Sorry, that introduction was as clear as mud – to clarify: The central character is DI Manon Bradshaw, whom we find at the beginning of the second book working cold cases for Cambridgeshire Police, heavily pregnant and with an adopted son recently acquired, living with her sister and her sister’s baby, and “in hot pursuit of the work-life balance: desk job, regular hours, house full of children”. I was sufficiently intrigued at this point to keep reading, as it’s rare (and refreshing) to come across a detective in fiction not wedded to the “job”. Actually this is where I should have stopped and gone back to fill in her back story, thus saving myself some head-scratching over how she’d amassed all this baggage in an apparently short space of time.

 

Cut, then, to Manon at the beginning of Missing presumed, on an internet date with a man sporting “thumb prints on his glasses: petroleum purple eggs, the kind of oval spiral they dream of finding at a crime scene”. Still a DS at this stage, Manon can only sleep at night by listening to her police radio, which she thinks of as “the sound of vigilance…human kindness in action, protecting the good against the bad”, so it’s fair to say that work/life balance is still some way off.

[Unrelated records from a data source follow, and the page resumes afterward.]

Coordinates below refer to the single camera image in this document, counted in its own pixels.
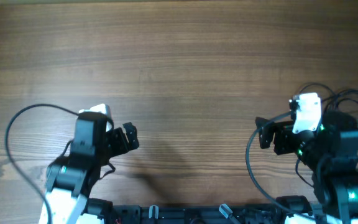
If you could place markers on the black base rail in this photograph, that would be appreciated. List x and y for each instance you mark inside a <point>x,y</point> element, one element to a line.
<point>197,214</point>

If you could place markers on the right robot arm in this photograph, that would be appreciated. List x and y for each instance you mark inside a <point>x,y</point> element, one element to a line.
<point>330,151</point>

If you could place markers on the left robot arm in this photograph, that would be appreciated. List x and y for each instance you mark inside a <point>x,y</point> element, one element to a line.
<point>70,177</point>

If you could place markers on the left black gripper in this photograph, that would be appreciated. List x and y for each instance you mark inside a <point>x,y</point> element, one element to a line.
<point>122,145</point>

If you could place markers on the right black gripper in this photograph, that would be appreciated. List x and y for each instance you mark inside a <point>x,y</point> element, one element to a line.
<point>284,129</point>

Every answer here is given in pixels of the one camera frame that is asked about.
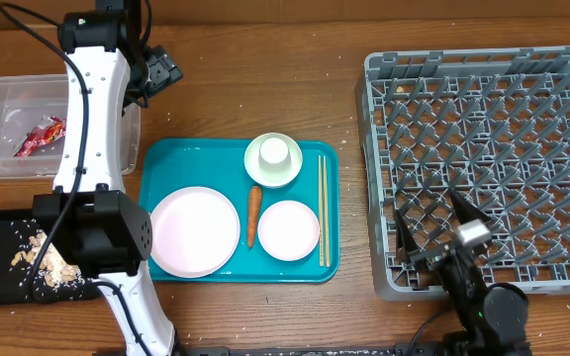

Single and unashamedly open about her loneliness, she is good at her job but the rest of her life is a mess. However that’s all about to change in ways she can’t possibly anticipate…

 

What makes these books stand out in a very crowded genre is the wonderful ordinariness of the characters, from the mixed bag of misfits that becomes her makeshift family to her colleagues at Cambridgeshire Police. There’s Davy, Manon’s sidekick in book 1 - naively optimistic, he nervously takes the lead on a murder case in book 2 and is faced with some moral dilemmas before ultimately finding his way. Then there’s Fly - her black adopted son, a 12 year-old as tall as a man, (Manon urges him to wear his hoodie down at all times to avoid harassment), who is at the centre of a story about endemic racism in the police force. Finally there are the victims, criminals and lowlifes that any police officer encounters on a daily basis, all well-drawn and believable.

 

But the real reason to read this is Manon herself, kick-ass detective, albeit flawed and deeply human. This series feels almost like a new genre – Jane Tennison meets Bridget Jones!